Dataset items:
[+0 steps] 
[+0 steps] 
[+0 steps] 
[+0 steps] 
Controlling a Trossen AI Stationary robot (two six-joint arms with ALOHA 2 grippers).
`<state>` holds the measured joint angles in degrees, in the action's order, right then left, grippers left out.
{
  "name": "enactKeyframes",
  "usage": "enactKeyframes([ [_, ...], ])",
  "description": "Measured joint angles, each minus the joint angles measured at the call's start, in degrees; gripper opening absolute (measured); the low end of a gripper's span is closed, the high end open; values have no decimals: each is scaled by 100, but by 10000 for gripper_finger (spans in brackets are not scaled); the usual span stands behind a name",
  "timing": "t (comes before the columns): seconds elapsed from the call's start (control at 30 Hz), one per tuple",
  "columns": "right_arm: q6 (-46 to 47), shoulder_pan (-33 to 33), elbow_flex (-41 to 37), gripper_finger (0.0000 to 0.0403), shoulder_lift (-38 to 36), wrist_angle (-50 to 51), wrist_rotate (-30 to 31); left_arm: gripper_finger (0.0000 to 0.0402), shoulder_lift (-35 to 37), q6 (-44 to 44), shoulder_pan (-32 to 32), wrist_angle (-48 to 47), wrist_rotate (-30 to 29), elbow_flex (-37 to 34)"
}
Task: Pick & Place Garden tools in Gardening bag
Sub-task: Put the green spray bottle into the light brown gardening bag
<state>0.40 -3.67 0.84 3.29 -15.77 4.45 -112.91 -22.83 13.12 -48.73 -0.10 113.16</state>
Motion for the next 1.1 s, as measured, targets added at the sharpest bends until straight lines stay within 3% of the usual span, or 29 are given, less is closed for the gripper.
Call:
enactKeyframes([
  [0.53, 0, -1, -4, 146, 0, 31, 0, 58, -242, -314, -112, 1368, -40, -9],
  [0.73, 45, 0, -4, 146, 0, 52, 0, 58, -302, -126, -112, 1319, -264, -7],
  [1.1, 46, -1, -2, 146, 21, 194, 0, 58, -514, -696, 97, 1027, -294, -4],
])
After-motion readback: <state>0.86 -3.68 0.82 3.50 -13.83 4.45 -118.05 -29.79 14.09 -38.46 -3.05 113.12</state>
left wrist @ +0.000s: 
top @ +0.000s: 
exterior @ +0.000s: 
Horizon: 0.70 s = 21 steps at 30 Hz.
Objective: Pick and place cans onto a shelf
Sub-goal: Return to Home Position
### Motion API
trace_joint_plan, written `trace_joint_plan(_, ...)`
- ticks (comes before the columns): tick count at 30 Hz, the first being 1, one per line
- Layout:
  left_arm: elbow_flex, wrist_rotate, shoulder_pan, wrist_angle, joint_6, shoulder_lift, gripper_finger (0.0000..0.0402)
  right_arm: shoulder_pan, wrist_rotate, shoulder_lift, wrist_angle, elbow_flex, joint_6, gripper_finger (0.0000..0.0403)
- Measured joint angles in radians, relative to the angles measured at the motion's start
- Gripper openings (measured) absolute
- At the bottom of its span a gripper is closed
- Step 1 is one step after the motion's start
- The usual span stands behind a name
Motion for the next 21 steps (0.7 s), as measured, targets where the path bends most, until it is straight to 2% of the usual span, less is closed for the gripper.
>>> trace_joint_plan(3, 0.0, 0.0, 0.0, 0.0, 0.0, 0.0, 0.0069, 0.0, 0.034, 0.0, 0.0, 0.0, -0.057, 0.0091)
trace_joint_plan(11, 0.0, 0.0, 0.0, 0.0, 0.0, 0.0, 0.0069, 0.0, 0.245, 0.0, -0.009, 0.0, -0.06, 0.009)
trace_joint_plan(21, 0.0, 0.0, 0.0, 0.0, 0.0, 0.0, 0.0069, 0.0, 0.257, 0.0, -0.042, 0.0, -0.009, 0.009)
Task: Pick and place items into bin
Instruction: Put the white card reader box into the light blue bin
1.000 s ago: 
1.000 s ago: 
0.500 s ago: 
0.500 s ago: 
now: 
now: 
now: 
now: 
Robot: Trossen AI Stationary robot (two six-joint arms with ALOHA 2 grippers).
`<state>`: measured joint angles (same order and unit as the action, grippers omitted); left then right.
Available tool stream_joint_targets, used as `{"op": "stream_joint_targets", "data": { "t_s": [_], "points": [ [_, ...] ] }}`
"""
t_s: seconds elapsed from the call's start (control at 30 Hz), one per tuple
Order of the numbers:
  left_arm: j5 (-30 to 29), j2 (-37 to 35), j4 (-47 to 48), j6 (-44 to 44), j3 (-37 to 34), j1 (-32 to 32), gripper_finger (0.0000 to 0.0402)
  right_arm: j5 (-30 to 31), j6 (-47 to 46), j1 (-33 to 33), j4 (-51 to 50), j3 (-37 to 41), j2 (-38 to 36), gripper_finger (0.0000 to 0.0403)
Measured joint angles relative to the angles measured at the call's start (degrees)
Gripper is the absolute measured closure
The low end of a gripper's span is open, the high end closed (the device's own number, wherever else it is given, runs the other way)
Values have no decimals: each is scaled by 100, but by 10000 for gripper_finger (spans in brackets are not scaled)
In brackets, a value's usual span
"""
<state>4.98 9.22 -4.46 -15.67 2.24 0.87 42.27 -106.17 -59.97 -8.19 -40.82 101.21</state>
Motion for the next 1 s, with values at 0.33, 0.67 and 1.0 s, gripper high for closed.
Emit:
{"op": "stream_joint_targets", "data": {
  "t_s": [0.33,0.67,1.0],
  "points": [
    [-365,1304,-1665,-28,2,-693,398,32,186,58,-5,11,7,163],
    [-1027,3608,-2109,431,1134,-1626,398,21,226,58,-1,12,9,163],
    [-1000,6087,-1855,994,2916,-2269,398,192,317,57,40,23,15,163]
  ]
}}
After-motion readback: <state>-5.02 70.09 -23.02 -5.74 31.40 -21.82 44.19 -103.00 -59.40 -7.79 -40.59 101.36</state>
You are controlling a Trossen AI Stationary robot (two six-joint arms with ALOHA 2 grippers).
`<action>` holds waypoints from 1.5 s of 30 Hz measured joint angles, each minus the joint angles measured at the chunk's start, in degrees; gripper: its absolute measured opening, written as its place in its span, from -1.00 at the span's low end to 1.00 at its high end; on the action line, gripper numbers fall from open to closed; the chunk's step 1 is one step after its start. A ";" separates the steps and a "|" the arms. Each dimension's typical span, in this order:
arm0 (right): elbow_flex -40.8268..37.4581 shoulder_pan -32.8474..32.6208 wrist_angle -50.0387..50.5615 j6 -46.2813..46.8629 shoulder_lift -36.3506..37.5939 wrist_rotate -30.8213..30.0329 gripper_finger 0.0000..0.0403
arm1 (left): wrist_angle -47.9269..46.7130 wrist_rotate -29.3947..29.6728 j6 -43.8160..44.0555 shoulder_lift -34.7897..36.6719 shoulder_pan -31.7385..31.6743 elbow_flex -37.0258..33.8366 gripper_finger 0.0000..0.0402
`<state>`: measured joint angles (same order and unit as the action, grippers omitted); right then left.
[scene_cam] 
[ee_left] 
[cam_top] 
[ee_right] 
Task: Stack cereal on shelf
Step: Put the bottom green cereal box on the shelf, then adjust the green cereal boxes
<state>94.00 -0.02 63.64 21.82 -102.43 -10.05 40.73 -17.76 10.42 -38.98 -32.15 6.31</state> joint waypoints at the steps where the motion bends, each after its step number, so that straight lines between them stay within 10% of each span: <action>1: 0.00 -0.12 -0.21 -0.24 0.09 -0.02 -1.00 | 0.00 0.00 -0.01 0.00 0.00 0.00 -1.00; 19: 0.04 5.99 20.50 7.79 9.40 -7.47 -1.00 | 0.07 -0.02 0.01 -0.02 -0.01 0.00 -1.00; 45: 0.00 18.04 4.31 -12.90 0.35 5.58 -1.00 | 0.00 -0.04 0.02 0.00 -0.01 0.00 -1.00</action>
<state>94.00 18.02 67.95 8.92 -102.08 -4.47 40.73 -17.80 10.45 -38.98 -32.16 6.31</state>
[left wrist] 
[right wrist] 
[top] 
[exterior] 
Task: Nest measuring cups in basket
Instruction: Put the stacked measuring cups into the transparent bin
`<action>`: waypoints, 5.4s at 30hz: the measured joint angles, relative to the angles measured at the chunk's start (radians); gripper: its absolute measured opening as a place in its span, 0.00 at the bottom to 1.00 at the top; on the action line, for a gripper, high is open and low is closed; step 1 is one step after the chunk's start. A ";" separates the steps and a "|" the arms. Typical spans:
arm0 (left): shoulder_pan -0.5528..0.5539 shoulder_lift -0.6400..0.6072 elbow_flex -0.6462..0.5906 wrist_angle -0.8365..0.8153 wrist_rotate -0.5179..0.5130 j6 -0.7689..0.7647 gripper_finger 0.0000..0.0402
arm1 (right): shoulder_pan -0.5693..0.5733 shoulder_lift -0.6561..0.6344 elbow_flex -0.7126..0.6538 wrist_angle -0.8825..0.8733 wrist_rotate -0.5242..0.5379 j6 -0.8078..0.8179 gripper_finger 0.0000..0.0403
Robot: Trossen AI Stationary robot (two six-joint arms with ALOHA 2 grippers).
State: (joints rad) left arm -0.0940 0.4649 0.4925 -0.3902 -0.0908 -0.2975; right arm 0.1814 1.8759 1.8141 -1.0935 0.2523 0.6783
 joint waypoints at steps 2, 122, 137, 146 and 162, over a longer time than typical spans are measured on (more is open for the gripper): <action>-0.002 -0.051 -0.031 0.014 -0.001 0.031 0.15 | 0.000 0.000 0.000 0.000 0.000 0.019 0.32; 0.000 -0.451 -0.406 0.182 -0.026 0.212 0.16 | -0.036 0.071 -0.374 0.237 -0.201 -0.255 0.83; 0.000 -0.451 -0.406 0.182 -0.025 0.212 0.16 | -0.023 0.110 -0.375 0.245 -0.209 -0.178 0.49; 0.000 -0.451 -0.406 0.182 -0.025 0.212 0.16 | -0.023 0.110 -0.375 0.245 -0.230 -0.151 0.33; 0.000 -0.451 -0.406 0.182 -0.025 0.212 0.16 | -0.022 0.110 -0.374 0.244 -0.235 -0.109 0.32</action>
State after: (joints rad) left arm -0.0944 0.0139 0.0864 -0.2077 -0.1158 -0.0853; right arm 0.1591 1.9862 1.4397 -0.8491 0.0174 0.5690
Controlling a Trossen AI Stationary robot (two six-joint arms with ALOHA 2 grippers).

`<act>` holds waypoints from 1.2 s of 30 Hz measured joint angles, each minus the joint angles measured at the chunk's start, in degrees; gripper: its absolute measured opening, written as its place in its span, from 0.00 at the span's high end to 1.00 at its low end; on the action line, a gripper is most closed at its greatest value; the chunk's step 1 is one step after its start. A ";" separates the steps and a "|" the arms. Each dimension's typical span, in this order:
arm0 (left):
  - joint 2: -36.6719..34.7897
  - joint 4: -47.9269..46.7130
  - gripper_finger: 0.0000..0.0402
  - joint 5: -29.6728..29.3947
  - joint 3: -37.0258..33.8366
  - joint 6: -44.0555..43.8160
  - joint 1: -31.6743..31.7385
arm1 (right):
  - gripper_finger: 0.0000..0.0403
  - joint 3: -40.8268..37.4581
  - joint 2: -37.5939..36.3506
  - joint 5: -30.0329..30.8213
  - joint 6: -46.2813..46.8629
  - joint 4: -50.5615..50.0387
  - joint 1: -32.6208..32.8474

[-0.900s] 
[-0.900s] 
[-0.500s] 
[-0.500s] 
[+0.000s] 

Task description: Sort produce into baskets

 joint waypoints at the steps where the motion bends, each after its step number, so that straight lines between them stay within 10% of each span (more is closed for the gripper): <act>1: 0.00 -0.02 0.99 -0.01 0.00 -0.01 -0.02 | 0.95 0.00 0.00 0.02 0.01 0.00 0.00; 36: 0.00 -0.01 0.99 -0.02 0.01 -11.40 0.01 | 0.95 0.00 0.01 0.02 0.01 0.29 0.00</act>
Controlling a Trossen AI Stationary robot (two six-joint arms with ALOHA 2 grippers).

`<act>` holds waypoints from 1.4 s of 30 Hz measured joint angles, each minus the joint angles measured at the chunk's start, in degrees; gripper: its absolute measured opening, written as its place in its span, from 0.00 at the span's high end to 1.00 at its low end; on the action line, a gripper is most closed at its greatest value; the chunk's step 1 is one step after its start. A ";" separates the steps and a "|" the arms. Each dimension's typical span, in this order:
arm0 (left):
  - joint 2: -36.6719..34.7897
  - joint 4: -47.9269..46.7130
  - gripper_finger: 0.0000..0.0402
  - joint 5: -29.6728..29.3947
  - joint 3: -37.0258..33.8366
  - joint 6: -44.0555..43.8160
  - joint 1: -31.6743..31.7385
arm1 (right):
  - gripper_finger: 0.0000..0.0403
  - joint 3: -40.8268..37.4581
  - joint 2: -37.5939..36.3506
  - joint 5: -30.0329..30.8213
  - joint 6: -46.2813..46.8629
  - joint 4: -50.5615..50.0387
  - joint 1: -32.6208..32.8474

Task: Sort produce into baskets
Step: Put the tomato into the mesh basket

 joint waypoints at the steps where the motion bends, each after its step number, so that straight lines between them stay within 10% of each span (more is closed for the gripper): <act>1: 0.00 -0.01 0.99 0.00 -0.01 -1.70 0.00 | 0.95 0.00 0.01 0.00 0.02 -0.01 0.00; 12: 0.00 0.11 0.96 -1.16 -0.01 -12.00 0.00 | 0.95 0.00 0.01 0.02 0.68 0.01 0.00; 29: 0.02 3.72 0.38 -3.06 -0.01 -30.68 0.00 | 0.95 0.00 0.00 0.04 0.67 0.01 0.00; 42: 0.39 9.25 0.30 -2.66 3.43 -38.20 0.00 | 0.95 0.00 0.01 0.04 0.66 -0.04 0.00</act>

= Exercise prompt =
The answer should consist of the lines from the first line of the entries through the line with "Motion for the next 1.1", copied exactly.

= Response area =
[+0 steps] 
[+0 steps] 
[+0 steps] 
[+0 steps] 
Controlling a Trossen AI Stationary robot (two six-joint arms with ALOHA 2 grippers).
`<state>` holds the measured joint angles in degrees, in the action's order, right then left, grippers left out.
{
  "name": "enactKeyframes",
  "usage": "enactKeyframes([ [_, ...], ])",
  "description": "Measured joint angles, each minus the joint angles measured at the call's start, in degrees; gripper opening absolute (measured); the low end of a gripper's span is closed, the high end open; values have no decimals: each is scaled by 100, but by 10000 for gripper_finger (spans in brackets are not scaled); the usual span stands behind a name",
  "timing": "t (comes before the columns): seconds elapsed from the call's start (control at 30 Hz), one per tuple",
  "columns": "right_arm: q6 (-46 to 47), shoulder_pan (-33 to 33), elbow_flex (-41 to 37), gripper_finger (0.0000 to 0.0403), shoulder_lift (-38 to 36), wrist_angle (-50 to 51), wrist_rotate (-30 to 31); left_arm: gripper_finger (0.0000 to 0.0402), shoulder_lift (-35 to 37), q6 (-44 to 44), shoulder_pan (-32 to 32), wrist_angle (-48 to 47), wrist_rotate (-30 to 29), elbow_flex (-37 to 34)"
}
Task: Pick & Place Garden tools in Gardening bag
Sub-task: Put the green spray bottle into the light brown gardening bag
<state>0.40 -3.67 0.84 3.29 -15.77 4.45 -112.91 -22.83 13.12 -48.73 -0.10 113.16</state>
Motion for the next 1.1 s, as measured, targets added at the sharpest bends until straight lines stay within 3% of the usual span, or 29 are given, less is closed for the gripper.

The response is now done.